As said in title,
I need to prove that there doesn't exist a rational number $x$ that satisfies $x-1 = 1/x$.
I remember doing something like this a while back at school but I can't recall how to do it. Am I right in starting out by simplifying it to:
$x^2-x=1$?
On
Write $x=a/b$ in its lowest terms so$$x=\frac{1}{x-1}=\frac{b}{a-b},$$forcing a contradiction if $|x|>1$. See if you can do the same for $|x|<1$.
On
The only solutions for x are GoldenRatio and 1-GoldenRatio, which are both irrational.

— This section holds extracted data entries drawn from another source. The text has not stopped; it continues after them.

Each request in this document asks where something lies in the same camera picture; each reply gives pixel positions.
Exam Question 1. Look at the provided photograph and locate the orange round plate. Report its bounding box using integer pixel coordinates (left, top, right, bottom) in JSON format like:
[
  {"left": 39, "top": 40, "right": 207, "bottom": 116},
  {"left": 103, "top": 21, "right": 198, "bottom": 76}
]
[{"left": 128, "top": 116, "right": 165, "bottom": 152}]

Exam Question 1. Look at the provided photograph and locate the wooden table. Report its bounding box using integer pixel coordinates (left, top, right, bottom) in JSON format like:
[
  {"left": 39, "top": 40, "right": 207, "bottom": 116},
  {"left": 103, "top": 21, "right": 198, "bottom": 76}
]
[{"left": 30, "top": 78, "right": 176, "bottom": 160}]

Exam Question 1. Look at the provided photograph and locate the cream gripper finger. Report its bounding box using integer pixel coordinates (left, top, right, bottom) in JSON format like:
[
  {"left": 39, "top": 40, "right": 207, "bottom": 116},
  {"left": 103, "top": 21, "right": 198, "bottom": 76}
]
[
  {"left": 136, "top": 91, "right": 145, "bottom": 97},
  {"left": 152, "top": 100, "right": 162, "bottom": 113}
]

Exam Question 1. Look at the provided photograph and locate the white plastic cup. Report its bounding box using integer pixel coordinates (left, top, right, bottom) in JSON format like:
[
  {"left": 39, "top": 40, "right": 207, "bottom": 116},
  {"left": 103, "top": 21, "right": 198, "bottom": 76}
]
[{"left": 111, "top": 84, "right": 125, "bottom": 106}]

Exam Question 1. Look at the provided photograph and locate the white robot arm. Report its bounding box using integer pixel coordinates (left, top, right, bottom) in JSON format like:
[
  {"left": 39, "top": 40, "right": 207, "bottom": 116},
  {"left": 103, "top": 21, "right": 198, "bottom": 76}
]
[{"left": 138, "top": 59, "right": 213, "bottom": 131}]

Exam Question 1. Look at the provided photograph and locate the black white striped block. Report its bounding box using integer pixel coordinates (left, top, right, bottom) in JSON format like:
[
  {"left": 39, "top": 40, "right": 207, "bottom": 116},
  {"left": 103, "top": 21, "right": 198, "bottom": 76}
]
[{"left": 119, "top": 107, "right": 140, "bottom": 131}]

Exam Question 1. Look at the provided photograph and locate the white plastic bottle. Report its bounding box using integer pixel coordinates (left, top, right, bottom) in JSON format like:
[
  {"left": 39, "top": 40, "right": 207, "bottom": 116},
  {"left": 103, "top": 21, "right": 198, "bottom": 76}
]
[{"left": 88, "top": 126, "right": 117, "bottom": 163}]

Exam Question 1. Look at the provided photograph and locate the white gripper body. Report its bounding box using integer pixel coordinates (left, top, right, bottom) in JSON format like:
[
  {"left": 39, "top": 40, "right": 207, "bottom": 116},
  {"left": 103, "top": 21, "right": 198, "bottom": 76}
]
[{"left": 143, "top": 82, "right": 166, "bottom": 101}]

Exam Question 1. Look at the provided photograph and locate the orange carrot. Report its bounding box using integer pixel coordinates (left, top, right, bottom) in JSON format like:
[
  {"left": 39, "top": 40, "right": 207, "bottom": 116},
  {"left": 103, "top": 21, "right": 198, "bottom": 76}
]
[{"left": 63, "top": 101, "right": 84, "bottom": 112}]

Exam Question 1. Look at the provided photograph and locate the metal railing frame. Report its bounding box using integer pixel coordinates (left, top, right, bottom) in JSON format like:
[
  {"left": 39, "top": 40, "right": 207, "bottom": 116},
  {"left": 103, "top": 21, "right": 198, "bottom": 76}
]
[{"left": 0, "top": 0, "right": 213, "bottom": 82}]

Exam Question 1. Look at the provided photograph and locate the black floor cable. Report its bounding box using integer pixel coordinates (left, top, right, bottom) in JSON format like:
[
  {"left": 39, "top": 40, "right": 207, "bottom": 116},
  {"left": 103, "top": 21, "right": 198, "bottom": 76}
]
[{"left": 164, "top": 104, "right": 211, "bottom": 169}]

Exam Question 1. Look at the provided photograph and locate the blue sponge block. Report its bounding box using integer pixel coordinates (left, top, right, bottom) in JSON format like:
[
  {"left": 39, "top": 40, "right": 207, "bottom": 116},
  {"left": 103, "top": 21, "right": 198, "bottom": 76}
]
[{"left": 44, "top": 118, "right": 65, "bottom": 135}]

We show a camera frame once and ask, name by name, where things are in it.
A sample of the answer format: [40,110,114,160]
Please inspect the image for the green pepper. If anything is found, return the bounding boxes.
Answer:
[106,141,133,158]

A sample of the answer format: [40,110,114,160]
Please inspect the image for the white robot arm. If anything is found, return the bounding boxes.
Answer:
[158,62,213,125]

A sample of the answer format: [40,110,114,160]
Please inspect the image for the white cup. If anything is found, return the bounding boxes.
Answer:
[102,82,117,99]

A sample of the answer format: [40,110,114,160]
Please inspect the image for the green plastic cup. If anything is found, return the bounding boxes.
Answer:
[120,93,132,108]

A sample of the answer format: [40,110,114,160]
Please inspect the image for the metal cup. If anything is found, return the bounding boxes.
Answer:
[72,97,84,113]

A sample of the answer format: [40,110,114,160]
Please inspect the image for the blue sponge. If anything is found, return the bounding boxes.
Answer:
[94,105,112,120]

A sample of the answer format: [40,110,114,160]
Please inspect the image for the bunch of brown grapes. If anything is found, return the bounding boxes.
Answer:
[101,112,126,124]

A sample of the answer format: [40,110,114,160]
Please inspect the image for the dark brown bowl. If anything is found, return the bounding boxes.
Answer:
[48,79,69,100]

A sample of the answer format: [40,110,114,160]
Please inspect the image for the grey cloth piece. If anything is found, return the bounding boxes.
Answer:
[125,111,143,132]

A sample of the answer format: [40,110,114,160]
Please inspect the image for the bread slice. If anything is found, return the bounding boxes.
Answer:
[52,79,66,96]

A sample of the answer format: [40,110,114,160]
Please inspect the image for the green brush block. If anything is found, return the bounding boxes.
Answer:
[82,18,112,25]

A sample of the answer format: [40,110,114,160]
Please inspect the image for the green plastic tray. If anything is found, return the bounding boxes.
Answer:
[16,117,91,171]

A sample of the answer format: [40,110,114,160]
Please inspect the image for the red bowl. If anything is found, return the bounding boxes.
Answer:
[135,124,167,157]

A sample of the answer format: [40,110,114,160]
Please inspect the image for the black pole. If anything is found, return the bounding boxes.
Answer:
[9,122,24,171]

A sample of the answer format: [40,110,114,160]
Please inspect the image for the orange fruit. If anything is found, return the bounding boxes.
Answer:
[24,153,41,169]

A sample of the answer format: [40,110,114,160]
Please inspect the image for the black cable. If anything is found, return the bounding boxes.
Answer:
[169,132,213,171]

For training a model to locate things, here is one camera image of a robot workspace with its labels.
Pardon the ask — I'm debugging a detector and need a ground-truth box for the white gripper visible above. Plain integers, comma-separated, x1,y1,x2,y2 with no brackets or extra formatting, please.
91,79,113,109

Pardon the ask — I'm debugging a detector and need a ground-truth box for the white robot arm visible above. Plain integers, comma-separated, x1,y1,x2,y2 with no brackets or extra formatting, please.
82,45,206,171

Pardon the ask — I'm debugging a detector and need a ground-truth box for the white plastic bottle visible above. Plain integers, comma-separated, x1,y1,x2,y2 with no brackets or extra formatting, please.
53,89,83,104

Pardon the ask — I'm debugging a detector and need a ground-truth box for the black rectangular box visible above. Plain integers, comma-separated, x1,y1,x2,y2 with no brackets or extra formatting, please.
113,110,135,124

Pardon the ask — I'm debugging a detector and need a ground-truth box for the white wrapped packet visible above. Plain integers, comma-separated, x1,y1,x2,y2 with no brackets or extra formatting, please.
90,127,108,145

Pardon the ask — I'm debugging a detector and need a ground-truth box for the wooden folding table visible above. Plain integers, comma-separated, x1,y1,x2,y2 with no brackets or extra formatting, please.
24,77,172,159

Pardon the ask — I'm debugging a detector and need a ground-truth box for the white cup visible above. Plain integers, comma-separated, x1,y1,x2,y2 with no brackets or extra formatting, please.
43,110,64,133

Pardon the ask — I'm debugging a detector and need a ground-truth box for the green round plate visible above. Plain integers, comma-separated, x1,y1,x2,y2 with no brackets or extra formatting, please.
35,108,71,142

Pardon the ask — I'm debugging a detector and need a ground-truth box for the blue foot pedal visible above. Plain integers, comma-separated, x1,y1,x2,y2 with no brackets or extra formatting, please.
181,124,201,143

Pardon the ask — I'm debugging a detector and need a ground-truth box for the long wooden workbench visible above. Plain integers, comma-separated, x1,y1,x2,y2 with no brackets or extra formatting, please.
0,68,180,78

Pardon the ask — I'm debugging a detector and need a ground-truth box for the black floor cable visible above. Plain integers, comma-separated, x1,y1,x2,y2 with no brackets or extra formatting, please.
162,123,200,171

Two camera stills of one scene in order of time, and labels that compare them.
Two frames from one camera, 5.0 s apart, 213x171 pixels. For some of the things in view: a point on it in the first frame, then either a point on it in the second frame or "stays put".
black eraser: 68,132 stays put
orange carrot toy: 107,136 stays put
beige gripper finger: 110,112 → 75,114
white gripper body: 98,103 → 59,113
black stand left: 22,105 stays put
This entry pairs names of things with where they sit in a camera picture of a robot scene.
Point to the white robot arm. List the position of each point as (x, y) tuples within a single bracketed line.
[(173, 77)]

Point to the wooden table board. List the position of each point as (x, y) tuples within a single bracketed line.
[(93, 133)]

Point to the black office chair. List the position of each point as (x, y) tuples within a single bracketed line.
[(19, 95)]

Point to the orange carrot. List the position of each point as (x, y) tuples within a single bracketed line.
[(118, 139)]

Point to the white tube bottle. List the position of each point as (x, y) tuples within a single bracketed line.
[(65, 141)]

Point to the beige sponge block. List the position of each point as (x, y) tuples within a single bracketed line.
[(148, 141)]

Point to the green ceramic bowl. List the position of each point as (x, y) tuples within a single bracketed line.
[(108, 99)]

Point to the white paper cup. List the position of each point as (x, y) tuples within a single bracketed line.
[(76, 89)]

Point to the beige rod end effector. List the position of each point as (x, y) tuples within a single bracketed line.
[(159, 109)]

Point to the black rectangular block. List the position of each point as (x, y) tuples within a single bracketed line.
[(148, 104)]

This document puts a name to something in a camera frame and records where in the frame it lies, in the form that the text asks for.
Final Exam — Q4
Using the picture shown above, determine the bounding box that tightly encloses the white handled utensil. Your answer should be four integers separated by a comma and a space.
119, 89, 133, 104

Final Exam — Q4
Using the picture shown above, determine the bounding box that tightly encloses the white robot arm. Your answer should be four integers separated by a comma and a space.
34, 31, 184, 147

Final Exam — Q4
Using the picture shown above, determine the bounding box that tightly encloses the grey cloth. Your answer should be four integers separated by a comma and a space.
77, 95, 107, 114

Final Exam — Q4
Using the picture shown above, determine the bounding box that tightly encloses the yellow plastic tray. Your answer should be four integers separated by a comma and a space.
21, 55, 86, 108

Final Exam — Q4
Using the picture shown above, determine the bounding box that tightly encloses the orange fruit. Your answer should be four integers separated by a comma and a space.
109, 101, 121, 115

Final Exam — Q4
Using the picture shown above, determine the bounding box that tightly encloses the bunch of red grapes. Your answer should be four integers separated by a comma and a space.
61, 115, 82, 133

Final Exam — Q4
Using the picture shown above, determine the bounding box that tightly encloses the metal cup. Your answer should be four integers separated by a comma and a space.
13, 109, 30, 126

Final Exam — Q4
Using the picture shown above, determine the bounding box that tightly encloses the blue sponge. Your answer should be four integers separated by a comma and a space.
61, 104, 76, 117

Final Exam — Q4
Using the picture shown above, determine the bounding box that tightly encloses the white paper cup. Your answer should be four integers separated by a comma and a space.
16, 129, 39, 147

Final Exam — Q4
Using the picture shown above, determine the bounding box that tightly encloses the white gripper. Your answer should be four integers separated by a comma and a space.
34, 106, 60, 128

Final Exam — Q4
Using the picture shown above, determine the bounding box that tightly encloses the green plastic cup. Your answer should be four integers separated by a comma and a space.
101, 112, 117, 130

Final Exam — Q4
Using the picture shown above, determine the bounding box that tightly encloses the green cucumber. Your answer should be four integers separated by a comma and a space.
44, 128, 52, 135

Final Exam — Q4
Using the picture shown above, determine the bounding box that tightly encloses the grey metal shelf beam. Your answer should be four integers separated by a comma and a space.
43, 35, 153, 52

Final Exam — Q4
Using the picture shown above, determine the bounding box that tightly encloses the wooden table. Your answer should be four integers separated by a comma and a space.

GoldenRatio =( 1+Sqrt(5) ) /2
On
Using the quadratic formula on $x^2-x=1$ we have
$$x = \frac {1\pm\sqrt5}2$$
If $x$ can be rational, so can $2x-1 = \pm \sqrt 5$. But the irrationality of $\pm\sqrt 5$ can be proved by infinite descent, for instance.
On
Let $x=\frac{p}{q}$ be a solution in lowest terms, i.e., $\gcd(p,q)=1$, with $q>0$. By substituting this into the equation for $x$, we get
$$\left(\frac{p}{q}\right)^2-\frac{p}{q}=1\Leftrightarrow p^2-pq=q^2\Leftrightarrow p^2=q(p+q).$$
That is, $q$ divides $p^2$. But we assumed $\gcd(p,q)=1$ and thus $q$ must be $1$. Hence, we get
$$p^2=p+1\Leftrightarrow p(p-1)=1,$$
which means that $p$ divides $1$, i.e., $p=\pm 1$, but obviously neither $p=1$ nor $p=-1$ satisfies $p^2=p+1$. We have thus reached a contradiction and $x$ cannot be rational.
By Ruffini's Theorem (or Rational root Theorem), all possible rational solutions of $$x^2-x-1=0$$ are those whose numerator divides 1 (the independent term) and whose denominator divides 1 (the leading coefficient).
So the only possible rational solutions are $\pm1$ and, trivially, they aren't.